> **WHAT THE TASK ASKS**:
Set down exactly the lines from the one containing "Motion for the" through the last line of the data below, and no others.

────────

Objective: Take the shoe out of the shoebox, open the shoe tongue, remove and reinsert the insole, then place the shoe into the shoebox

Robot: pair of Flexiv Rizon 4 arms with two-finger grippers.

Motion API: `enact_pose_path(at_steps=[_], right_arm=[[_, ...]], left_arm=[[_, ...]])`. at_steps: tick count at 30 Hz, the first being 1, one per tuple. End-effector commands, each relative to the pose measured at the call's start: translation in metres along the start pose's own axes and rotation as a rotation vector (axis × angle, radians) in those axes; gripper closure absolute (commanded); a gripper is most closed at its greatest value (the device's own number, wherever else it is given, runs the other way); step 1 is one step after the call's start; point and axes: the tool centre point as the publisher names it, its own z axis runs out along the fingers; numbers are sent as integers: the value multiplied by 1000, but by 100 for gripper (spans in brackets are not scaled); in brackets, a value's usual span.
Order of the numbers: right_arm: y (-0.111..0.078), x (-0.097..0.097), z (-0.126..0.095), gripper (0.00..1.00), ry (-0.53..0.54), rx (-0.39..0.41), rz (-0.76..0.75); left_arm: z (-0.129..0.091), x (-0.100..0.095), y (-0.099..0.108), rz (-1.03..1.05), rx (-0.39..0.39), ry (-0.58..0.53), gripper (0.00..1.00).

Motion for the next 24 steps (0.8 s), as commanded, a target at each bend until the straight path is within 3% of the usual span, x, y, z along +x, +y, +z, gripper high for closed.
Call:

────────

> **EXERCISE OUTPUT**:
Motion for the next 24 steps (0.8 s), as commanded, a target at each bend until the straight path is within 3% of the usual span, x, y, z along +x, +y, +z, gripper high for closed.
Call:

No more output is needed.